Procedure 40DP-9OP26, Revision 18, Section 1.3 stated that if a condition was
determined operable but degraded/nonconforming, then a PVAR will pursue the
appropriate corrective actions. The OD performed in May 2006 did not
determine a cause for this existing condition, did not develop a monitoring plan,
and did not develop a plan to take actions at predetermined thresholds in the
event of a further degradation in lead levels. In response to the teams
questions, the licensee initiated CRDR 3079670 on October 19, 2007, to
determine the source of the lead particles in the Unit 3 Train B LPSI upper motor
coupling bearing oil.
- 41 - Enclosure
Analysis. The failure to take measures to evaluate conditions adverse to quality,
to establish a monitoring program, or to establish a threshold of when to take
actions for a degrading condition was a performance deficiency.
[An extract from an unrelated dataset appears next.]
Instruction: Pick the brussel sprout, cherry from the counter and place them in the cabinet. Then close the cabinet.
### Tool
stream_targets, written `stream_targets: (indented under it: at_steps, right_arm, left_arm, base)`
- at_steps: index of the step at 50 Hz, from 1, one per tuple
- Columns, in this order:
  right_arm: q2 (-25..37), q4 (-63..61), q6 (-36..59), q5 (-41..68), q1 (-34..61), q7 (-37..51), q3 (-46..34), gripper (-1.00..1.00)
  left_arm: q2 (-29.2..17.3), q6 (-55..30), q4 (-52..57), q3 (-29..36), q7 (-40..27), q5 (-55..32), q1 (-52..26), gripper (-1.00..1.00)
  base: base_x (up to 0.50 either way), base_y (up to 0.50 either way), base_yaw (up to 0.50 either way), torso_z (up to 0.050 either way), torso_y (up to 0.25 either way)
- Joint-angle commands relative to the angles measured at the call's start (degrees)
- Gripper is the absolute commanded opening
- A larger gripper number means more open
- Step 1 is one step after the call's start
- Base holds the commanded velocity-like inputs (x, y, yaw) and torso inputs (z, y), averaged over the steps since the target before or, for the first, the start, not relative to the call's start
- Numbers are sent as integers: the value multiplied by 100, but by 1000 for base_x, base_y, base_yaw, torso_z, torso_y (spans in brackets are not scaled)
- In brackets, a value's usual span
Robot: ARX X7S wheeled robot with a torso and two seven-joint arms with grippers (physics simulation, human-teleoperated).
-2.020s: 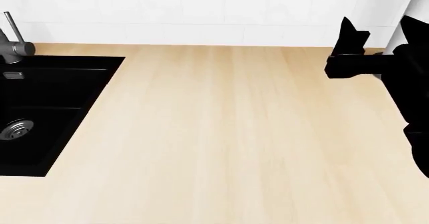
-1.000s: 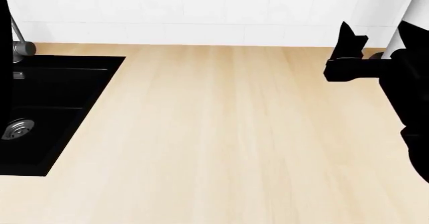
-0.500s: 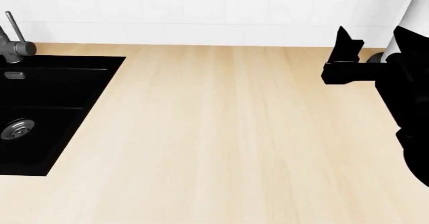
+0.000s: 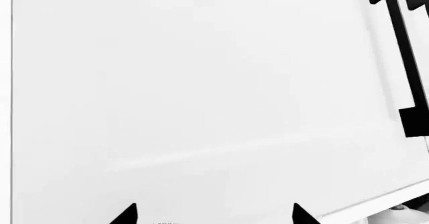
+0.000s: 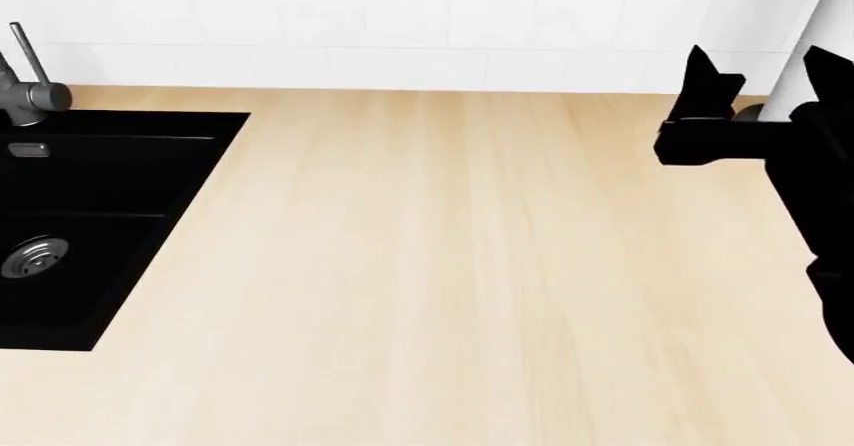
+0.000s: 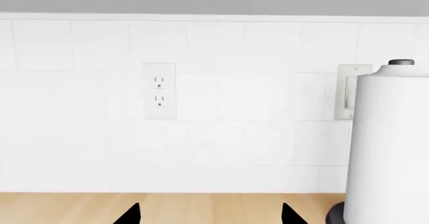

The finding is
greater than minor because it was associated with the equipment performance
attribute of the mitigating systems cornerstone, and impacted the cornerstone
objective of ensuring the availability, reliability, and capability of the LPSI system
to respond to initiating events to prevent undesirable consequences. Using the
IMC 0609, Significance Determination Process, Phase 1 Worksheets, the
finding is determined to have very low safety significance (Green) because the
finding did not result in an actual loss of Technical Specification equipment for
greater than the allowed outage time. The cause of this finding had crosscutting
aspects associated with corrective actions of the PI&R area because the licensee
failed to take appropriate corrective actions to address safety issues and adverse
trends in a timely manner (P.1.(d)). The cause of the finding was also related to
the safety culture component of accountability in that management failed to
reinforce safety standards and display behavior that reflected safety as an
overriding priority (O.1.(b)).
Enforcement. 10 CFR Part 50, Appendix B, Criterion V, "Instructions,
Procedures, and Drawings, requires that activities affecting quality shall be
prescribed by instructions, procedures, or drawings, and shall be accomplished
in accordance with those instructions, procedures, and drawings. The
assessment of operability of safety-related equipment needed to mitigate
accidents was an activity affecting quality, and was implemented by
Procedure 40DP-9OP26. Section 1.3 stated that if a condition was determined
operable but degraded/nonconforming, then a PVAR will pursue the appropriate
corrective actions. Contrary to this, between May 2006 and October 19, 2007,
the licensee did not initiate a PVAR or CRDR to pursue the appropriate actions
for a high lead content in the Unit 3 train B LPSI pump. Specifically, the licensee
had not determined the cause of abnormally high lead levels in the Unit 3 Train B
LPSI motor coupling bearing oil, did not establish a monitoring plan, and did not
establish thresholds to take additional actions upon a degrading condition. This
was the fourth of eight examples associated with the NCV involving inadequate
implementation of the OD program. This example was of very low safety
significance (Green) and was documented in the licensees CAP as PVAR
3075442.
b.5 Failure to Implement the Operability Determination Process on Unit 2 Essential
Cooling Water Heat Exchanger A Sleeve Adhesive
Introduction. The team identified a fifth example of the Green NCV of
10 CFR Part 50, Appendix B, Criterion V, "Instructions, Procedures, and
Drawings," for the failure of operations and engineering personnel to adequately
evaluate degraded and unanalyzed conditions to support operability decision
making associated with the Unit 2 essential cooling water (EW) Heat Exchanger
Train A epoxy sleeve adhesive degradation and leak. Specifically, on
October 23, 2007, operations and engineering personnel failed to consider all
relevant information to perform an adequate OD when evaluating Unit 2 EW Heat
Exchanger Train A sleeve adhesive under chemistry conditions associated with
the ESP system fouling identified in 2006.
- 42 - Enclosure
Description. The Unit 2 Train A EW Heat Exchanger developed a leak as noted
by elevated chlorides from the ESP into the EW system on June 27, 2007.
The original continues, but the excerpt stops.